Metni bir gün rüyamda gördüğüm şeylerden yola çıkarak toparlamaya çalıştım. Uyandığım an uçup gitmesin diye kağıda geçirdim . Aslında bende birşeylerden esinlenmiş olduğumu hissediyordum fakat bilinçaltımda oluşan bu şey benim özgünlüğümdür. Siz şimdi açlık oyunları deyince elbette ona benzediğinin bende kanısındayım fakat dediğim gibi bu daha basit bir deneme , karakterlerin monologları veya karşıt karakterler henüz oluşturmadım. Sadece ne doğrultuda gittiğimi öğrenmek ve sizin yorumlarınıza ihtiyacım olduğu için yayınladım. Senaristler bazen bir film senaryosunu 5,6 senede yazabilirler ; örneğin Tolga Karaçelik , günümüzün yükselen yönetmen ve senaristi . Avrupa’nın en iyi sahnelerinden biri olan Sundance film festivalinde jüri özel ödülünü aldığı " Kelebekler " filminin senaryosuna 2012 yılında başlamıştır ve ondan sonra daha bitirmemişken başka bir film yazmış ve yönetmiştir. Dediğim gibi yolun başındayım da diyemiyorum çünkü henüz daha yola bile çıkmadım. Yapılması ve düzenlemesi gereken çok şey var. Eğer pes etmezsem bu da seneler alabilir fakat şuan ne yapacağımın ve ne istediğimin pek farkında değilim. Eleştiriniz için tekrar çok teşekkürler.

1 Beğeni

Bilinçaltı’nın oyunları benim de ilgimi çekiyor. Anlamadan güzel sürprizler sunuyor.

Yolun başı, ortası, sonu nazarımda fark etmiyor. Fikrimce her eserde yazarlar yolun başına geliyor. Döngüsel bir durum. Tecrübeden bahsetmiyorum, önemli olan kararlı olmak ve değişim, gelişim. Değişim, gelişim veya kararlı olamayan sanatçılar yeni üreteceği eserleri ya bitiremezlerdi ya da kendilerini tekrar ederlerdi.
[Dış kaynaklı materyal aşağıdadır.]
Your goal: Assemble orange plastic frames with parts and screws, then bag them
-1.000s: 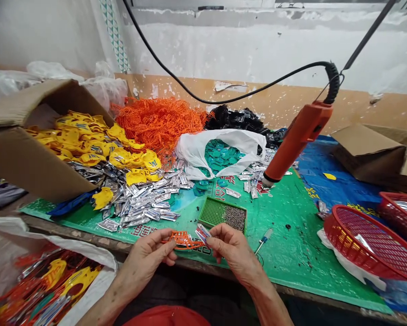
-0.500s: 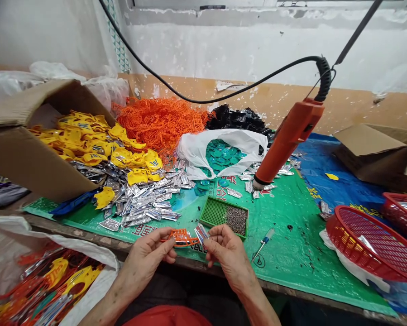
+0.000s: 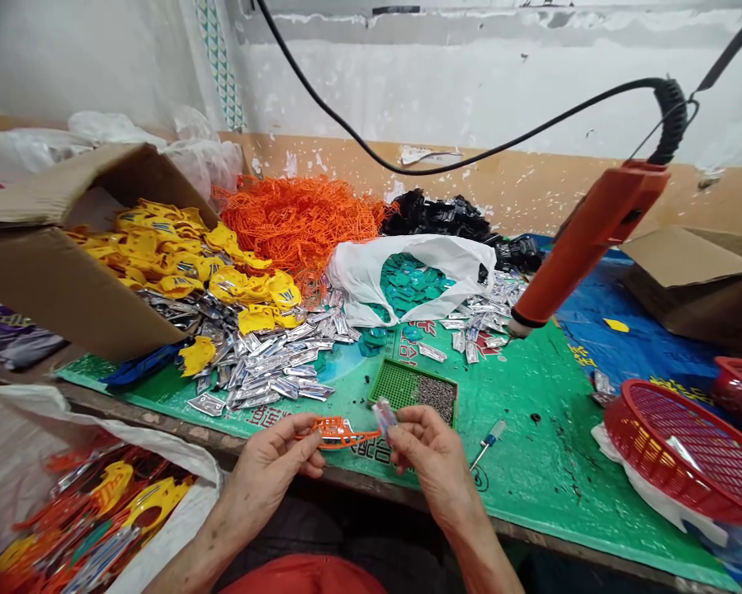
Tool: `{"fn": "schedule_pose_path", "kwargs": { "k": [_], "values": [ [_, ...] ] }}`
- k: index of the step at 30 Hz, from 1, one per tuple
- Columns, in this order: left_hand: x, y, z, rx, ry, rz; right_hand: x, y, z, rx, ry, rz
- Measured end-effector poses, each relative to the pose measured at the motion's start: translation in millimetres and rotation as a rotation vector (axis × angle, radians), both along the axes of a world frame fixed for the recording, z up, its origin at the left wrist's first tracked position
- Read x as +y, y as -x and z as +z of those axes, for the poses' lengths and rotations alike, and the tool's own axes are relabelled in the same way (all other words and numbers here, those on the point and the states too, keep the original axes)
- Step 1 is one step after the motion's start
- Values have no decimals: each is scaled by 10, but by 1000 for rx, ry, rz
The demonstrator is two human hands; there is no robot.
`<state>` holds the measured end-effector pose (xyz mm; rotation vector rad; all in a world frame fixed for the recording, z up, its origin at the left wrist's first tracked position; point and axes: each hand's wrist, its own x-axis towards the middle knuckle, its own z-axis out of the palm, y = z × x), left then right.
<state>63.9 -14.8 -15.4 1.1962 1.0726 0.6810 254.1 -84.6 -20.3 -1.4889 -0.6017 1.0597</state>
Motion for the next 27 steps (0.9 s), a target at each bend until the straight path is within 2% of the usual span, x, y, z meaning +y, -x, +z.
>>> {"fn": "schedule_pose_path", "kwargs": {
  "k": [2,5,8,10,12,14,16,18,19,23,27],
  "values": [
    [-23,5,-3,-8,-2,-39,-24,-278,-9,-179,30,-118],
    [-67,14,-1,-40,23,-125,-68,-820,-66,-544,182,-321],
    [-101,29,6,-55,49,-144,-116,-1202,-109,-779,316,-379],
    [-110,46,9,-57,48,-128,-134,-1227,-95,-971,318,-387],
    [-110,69,12,-51,45,-116,-104,-1056,-51,-1174,199,-363],
    [-106,96,18,-32,44,-115,11,-751,7,-1199,7,-227],
    [-104,123,29,-11,49,-116,217,-400,57,-1085,-102,70],
    [-105,153,40,-2,48,-107,483,-75,79,-1084,-94,362],
    [-107,170,44,-3,45,-97,622,64,77,-1083,-90,442],
    [-108,271,48,-7,30,-46,1054,430,-1,-1081,-45,572],
    [-81,399,48,10,7,11,1203,549,-80,-995,-11,603]
  ]
}}
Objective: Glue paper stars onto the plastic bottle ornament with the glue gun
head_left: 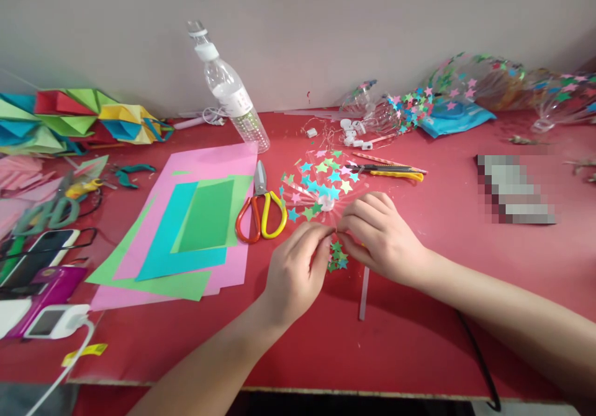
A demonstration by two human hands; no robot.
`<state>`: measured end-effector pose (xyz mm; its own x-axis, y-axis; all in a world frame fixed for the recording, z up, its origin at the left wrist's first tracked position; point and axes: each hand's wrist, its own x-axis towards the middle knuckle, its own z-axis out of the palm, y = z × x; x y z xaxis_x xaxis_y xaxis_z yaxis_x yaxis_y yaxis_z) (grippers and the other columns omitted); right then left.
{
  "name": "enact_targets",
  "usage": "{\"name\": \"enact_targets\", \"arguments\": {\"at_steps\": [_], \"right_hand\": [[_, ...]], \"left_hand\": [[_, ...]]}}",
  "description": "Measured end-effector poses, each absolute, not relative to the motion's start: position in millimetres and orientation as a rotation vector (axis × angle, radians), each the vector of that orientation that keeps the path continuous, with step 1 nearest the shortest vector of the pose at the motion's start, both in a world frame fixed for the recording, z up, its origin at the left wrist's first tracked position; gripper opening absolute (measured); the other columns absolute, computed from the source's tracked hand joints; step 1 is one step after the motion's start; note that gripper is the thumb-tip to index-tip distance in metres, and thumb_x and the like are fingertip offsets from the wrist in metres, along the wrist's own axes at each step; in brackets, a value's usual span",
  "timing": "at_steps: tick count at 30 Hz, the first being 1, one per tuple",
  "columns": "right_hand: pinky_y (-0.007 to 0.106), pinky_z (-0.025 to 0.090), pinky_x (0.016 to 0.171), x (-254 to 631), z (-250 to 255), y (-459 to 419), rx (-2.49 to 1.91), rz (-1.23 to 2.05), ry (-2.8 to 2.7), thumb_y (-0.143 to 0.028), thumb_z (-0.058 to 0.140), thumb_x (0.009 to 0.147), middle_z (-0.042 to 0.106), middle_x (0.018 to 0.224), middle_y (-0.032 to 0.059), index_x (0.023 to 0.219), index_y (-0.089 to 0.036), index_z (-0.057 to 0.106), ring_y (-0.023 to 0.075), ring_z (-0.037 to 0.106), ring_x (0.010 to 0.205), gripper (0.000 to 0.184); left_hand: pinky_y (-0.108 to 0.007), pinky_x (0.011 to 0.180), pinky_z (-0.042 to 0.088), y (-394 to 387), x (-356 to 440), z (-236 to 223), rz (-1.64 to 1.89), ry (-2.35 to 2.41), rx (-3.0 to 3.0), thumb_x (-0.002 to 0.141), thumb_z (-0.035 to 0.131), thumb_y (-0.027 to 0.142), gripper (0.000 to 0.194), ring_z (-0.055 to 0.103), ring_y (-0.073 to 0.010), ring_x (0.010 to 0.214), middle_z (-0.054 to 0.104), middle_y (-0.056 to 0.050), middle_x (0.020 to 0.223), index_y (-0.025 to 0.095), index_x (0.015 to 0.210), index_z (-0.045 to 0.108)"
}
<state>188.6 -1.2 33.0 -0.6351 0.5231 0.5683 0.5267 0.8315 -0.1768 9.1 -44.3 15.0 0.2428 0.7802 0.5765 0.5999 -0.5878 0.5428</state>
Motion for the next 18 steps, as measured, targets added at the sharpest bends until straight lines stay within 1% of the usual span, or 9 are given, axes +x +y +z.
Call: {"name": "enact_targets", "arguments": {"at_steps": [6, 12, 14, 16, 18], "right_hand": [[0.033, 0.036, 0.074, 189.2, 36.3, -1.3, -0.786, -0.014, -2.355, -0.016, 0.047, 0.091, 0.062, 0.08, 0.0044, 0.083, -0.018, 0.057, 0.0175, 0.049, 0.077, 0.013], [0.033, 0.035, 0.073, 188.8, 36.3, -0.7, -0.784, -0.027, -2.344, -0.016, 0.047, 0.091, 0.062, 0.081, 0.005, 0.083, -0.017, 0.058, 0.0176, 0.048, 0.077, 0.013], [0.033, 0.036, 0.073, 188.7, 36.1, -0.4, -0.78, -0.027, -2.342, -0.015, 0.048, 0.09, 0.061, 0.08, 0.0049, 0.082, -0.017, 0.058, 0.0176, 0.048, 0.077, 0.013], [0.033, 0.036, 0.073, 188.8, 36.2, -0.1, -0.788, -0.013, -2.345, -0.014, 0.048, 0.09, 0.061, 0.08, 0.0046, 0.081, -0.017, 0.058, 0.0175, 0.048, 0.077, 0.013], [0.033, 0.036, 0.073, 189.2, 36.0, 0.1, -0.791, -0.003, -2.342, -0.014, 0.048, 0.089, 0.06, 0.079, 0.0043, 0.082, -0.017, 0.058, 0.0175, 0.048, 0.076, 0.013]], "left_hand": [[-0.032, 0.082, 0.056, -45.7, 9.3, 16.0, 1.283, 1.31, 2.288, 0.09, 0.049, 0.009, 0.023, 0.066, -0.0182, 0.094, 0.07, -0.007, 0.099, 0.018, 0.109, 0.06], [-0.03, 0.081, 0.057, -46.7, 9.2, 17.1, 1.297, 1.292, 2.24, 0.09, 0.05, 0.007, 0.025, 0.067, -0.017, 0.092, 0.069, -0.008, 0.1, 0.016, 0.111, 0.06], [-0.031, 0.081, 0.057, -47.0, 8.8, 17.9, 1.309, 1.308, 2.206, 0.091, 0.05, 0.008, 0.027, 0.068, -0.0171, 0.092, 0.069, -0.008, 0.102, 0.017, 0.114, 0.06], [-0.031, 0.079, 0.058, -47.3, 8.2, 18.9, 1.307, 1.331, 2.145, 0.092, 0.05, 0.01, 0.03, 0.069, -0.0161, 0.086, 0.069, -0.009, 0.104, 0.017, 0.119, 0.059], [-0.03, 0.074, 0.059, -47.7, 7.9, 19.6, 1.301, 1.348, 2.06, 0.092, 0.05, 0.012, 0.031, 0.069, -0.0139, 0.076, 0.069, -0.008, 0.102, 0.018, 0.121, 0.059]]}}
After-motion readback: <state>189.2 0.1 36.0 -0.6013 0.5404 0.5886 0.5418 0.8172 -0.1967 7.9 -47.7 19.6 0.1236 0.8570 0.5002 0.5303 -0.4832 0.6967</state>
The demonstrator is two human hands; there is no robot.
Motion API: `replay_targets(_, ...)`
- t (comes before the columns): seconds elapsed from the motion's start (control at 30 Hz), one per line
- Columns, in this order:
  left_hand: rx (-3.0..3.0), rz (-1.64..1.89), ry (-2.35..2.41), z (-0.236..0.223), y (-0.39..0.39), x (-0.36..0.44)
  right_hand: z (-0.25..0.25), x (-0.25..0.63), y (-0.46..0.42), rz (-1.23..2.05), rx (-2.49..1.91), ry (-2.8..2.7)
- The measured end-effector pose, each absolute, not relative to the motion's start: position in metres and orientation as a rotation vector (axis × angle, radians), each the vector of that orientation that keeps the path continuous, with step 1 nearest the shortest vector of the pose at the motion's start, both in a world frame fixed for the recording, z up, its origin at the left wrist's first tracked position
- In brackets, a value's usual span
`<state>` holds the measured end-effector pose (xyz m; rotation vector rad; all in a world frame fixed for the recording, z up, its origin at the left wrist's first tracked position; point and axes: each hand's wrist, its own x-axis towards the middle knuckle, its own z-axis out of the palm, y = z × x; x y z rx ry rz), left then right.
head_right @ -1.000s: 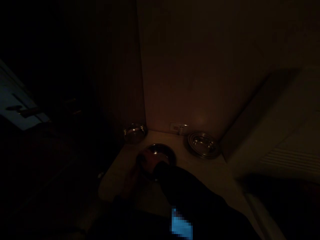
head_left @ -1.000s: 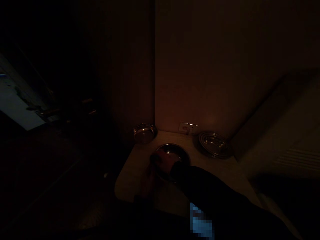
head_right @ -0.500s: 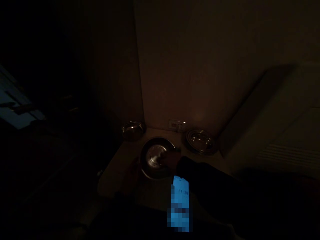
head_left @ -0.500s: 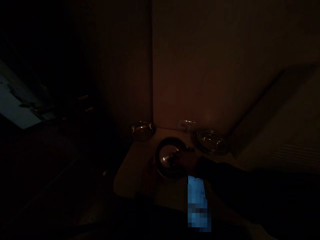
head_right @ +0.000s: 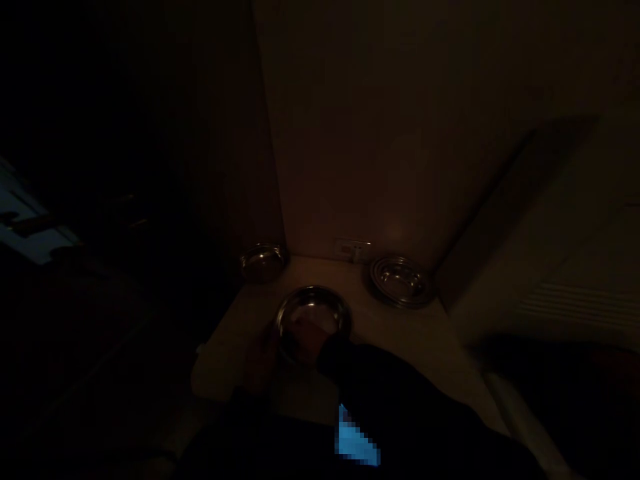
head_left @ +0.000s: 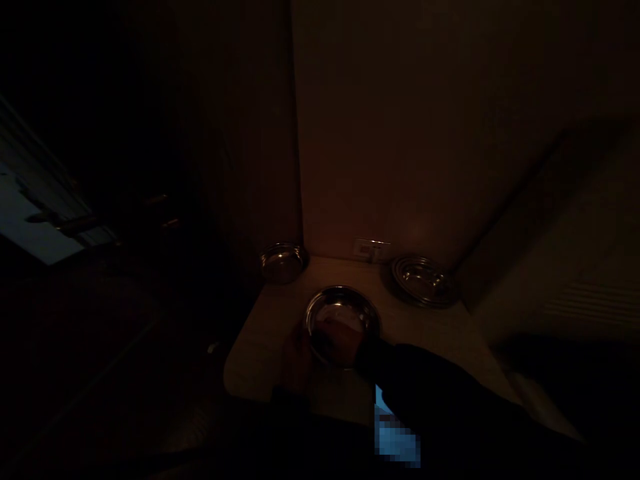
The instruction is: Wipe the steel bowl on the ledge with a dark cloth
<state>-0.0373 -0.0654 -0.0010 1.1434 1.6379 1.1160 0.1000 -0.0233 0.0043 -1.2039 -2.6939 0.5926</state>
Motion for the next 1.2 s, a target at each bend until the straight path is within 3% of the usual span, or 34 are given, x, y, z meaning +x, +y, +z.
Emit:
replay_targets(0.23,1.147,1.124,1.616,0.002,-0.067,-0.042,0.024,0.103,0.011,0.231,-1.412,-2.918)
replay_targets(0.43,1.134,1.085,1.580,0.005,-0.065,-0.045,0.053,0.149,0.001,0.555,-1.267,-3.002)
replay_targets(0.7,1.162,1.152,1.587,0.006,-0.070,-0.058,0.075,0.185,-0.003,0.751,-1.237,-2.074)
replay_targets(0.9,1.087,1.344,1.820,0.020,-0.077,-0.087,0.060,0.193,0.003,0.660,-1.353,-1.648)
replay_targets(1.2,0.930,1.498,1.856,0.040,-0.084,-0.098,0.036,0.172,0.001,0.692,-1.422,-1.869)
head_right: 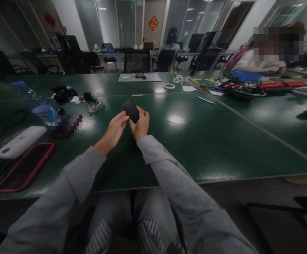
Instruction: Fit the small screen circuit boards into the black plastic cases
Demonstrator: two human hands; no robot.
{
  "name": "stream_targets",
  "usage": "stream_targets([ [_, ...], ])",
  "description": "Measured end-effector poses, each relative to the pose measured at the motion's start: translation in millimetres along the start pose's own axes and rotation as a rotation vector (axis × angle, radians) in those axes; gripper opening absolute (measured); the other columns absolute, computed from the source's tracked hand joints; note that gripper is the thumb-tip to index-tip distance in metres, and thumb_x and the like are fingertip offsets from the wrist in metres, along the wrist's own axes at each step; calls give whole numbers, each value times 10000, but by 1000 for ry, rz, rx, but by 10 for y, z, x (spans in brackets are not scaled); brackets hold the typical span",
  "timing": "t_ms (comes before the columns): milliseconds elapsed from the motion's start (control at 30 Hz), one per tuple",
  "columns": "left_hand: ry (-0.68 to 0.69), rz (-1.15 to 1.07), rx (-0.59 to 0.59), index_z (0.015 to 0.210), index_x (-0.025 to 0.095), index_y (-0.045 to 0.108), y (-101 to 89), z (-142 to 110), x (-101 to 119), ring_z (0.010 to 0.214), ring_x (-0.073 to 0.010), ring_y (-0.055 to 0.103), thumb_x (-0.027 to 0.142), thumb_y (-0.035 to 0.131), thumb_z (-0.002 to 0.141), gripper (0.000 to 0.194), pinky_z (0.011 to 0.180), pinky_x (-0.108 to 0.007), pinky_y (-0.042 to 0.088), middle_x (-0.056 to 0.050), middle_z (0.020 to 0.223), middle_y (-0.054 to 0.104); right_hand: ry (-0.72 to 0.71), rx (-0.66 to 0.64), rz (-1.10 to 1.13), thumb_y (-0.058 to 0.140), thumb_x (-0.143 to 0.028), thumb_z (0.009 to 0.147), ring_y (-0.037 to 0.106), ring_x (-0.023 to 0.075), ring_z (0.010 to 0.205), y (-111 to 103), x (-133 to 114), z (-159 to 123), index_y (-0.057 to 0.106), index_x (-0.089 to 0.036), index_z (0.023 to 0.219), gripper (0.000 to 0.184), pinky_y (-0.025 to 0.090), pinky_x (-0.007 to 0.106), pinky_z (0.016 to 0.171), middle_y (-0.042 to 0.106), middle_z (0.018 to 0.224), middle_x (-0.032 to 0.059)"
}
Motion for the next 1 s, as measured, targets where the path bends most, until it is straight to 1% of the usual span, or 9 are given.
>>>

Tecrübeden ziyade bunları daha önemli buluyorum. Eğer tecrübe yahut yolun sonu çok önemli olsaydı tüm sanatçıların son eserleri en değerlisi olurdu diye düşünüyorum. Ve ilk eserlerinde sarsan ama sonra da sarsmayan yahut aynı şekilde ilerleyen sanatçılar da var.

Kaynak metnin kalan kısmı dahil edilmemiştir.